Input data:
⟨

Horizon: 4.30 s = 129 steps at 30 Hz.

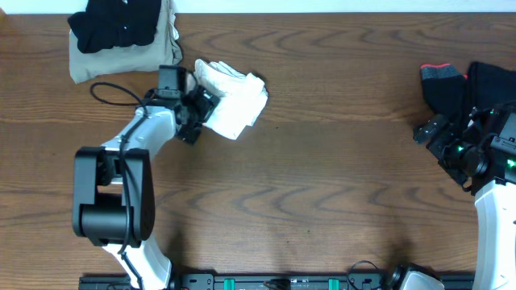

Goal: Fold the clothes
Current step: 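Drag the held bundle leftward toward the folded clothes stack, then lift the bundle and carry it onto the top-left clothes stack, then lower the bundle onto the stack and press it down with the left gripper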

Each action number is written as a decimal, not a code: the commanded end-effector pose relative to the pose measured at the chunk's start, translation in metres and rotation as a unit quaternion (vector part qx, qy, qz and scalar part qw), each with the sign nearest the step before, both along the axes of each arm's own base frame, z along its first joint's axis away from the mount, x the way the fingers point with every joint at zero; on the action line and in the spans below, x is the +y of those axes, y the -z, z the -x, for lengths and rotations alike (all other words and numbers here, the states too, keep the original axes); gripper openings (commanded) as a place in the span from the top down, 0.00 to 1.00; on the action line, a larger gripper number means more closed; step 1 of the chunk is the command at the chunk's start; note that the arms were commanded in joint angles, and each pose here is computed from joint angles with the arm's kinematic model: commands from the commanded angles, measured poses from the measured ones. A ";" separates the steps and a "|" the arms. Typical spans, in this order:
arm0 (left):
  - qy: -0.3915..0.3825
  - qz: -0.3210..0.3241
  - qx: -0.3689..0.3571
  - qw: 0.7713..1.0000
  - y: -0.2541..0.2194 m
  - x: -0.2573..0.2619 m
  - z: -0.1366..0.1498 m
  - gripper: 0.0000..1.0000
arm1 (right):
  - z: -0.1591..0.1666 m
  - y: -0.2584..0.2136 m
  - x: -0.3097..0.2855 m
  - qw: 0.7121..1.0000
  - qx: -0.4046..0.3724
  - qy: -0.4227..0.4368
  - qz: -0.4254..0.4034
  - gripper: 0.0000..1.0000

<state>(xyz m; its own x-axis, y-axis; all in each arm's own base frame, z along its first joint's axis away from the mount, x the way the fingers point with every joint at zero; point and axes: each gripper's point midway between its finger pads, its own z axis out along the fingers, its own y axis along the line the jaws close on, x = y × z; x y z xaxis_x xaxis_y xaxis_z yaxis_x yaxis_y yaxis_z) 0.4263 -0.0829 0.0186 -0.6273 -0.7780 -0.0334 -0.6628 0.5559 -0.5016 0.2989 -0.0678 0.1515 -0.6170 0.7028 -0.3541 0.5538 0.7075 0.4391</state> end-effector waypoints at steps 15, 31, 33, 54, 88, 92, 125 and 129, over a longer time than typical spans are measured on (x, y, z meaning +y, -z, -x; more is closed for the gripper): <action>-0.018 0.011 0.049 0.999 0.093 -0.026 0.011 0.01 | -0.001 -0.003 -0.004 1.000 -0.004 0.002 0.006 0.01; 0.084 -0.083 -0.026 0.993 0.081 -0.013 -0.009 0.94 | -0.001 -0.003 -0.004 1.000 -0.003 0.002 0.006 0.01; 0.103 -0.099 -0.048 0.989 0.070 -0.011 -0.017 0.94 | -0.001 -0.003 -0.004 1.000 -0.003 0.002 0.006 0.01; 0.133 -0.318 -0.280 0.896 -0.092 0.034 -0.120 0.94 | -0.001 -0.003 -0.004 1.000 -0.003 0.002 0.006 0.01; -0.141 -0.373 -0.362 0.842 -0.200 0.227 -0.185 0.93 | -0.001 -0.003 -0.004 1.000 -0.003 0.002 0.005 0.01; -0.182 -0.314 -0.342 0.867 -0.158 0.235 -0.190 0.84 | -0.001 -0.003 -0.004 1.000 -0.003 0.002 0.005 0.01; -0.122 -0.355 -0.396 0.838 -0.312 0.213 -0.129 0.02 | -0.001 -0.003 -0.004 1.000 -0.003 0.002 0.006 0.01; -0.117 -0.355 -0.381 0.845 -0.294 0.215 -0.134 0.02 | -0.001 -0.003 -0.004 1.000 -0.003 0.002 0.005 0.01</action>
<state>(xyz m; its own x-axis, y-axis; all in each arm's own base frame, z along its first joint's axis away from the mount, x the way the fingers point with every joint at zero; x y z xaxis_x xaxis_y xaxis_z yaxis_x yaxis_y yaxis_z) 0.5515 0.1292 0.3425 0.0177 -0.5096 -0.8602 -0.4012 0.7844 -0.4729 0.2989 -0.0678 0.1513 -0.6173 0.7029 -0.3535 0.5541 0.7073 0.4389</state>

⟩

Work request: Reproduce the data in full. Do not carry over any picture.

Answer section:
Horizon: 4.30 s = 129 steps at 30 Hz.


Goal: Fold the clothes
Current step: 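Drag the held bundle leftward toward the folded clothes stack, then lift the bundle and carry it onto the top-left clothes stack, then lower the bundle onto the stack and press it down with the left gripper
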
Each action number is written as a decimal, not a code: the commanded end-effector pose relative to the pose measured at the chunk's start, translation in metres and rotation as a unit quaternion (vector part qx, qy, qz and scalar part qw), each with the sign nearest the step before, both along the axes of each arm's own base frame, z along its first joint's axis away from the mount, x the way the fingers point with every joint at zero; on the action line and in the spans below, x is the +y of those axes, y the -z, z the -x, for lengths and rotations alike (all other words and numbers here, the states too, keep the original axes); gripper openings (commanded) as a place in the span from the top down, 0.00 to 1.00; on the action line, a larger gripper number means more closed; step 1 of the chunk is the command at the chunk's start; note that the arms were commanded in joint angles, and each pose here is computed from joint angles with the arm's kinematic model: commands from the commanded angles, measured poses from the measured ones. A ";" separates the steps and a "|" the arms. Typical spans, in this order:
arm0 (left):
  - qy: -0.3915..0.3825
  - qz: -0.3210..0.3241
  - qx: -0.3689..0.3571
  - qw: 0.7713..1.0000
  - y: -0.2541..0.2194 m
  - x: -0.2573..0.2619 m
  - z: -0.1366..0.1498 m
  - gripper: 0.0000..1.0000
arm1 (right):
  - z: -0.1591..0.1666 m
  - y: -0.2584..0.2136 m
  - x: -0.3097..0.2855 m
  - qw: 0.7121..1.0000
  - qx: -0.4046..0.3724
  - qy: -0.4227..0.4368
  - qz: -0.4254..0.4034
  - gripper: 0.0000..1.0000

<state>(xyz m; its own x-axis, y-axis; all in each arm's own base frame, z along its first joint's axis away from the mount, x the way the fingers point with every joint at zero; point and axes: each gripper's point midway between its finger pads, its own z axis out along the fingers, its own y axis along the line the jaws close on, x = y × z; x y z xaxis_x xaxis_y xaxis_z yaxis_x yaxis_y yaxis_z) 0.4263 -0.0829 0.0186 -0.6273 -0.7780 -0.0334 -0.6628 0.5559 -0.5016 0.2989 -0.0678 0.1515 -0.6170 0.7028 -0.3541 0.5538 0.7075 0.4391</state> end-effector waypoints at steps 15, 31, 33, 54, 88, 92, 125 and 129, over a longer time than typical spans are measured on (x, y, z meaning +y, -z, -x; more is closed for the gripper): <action>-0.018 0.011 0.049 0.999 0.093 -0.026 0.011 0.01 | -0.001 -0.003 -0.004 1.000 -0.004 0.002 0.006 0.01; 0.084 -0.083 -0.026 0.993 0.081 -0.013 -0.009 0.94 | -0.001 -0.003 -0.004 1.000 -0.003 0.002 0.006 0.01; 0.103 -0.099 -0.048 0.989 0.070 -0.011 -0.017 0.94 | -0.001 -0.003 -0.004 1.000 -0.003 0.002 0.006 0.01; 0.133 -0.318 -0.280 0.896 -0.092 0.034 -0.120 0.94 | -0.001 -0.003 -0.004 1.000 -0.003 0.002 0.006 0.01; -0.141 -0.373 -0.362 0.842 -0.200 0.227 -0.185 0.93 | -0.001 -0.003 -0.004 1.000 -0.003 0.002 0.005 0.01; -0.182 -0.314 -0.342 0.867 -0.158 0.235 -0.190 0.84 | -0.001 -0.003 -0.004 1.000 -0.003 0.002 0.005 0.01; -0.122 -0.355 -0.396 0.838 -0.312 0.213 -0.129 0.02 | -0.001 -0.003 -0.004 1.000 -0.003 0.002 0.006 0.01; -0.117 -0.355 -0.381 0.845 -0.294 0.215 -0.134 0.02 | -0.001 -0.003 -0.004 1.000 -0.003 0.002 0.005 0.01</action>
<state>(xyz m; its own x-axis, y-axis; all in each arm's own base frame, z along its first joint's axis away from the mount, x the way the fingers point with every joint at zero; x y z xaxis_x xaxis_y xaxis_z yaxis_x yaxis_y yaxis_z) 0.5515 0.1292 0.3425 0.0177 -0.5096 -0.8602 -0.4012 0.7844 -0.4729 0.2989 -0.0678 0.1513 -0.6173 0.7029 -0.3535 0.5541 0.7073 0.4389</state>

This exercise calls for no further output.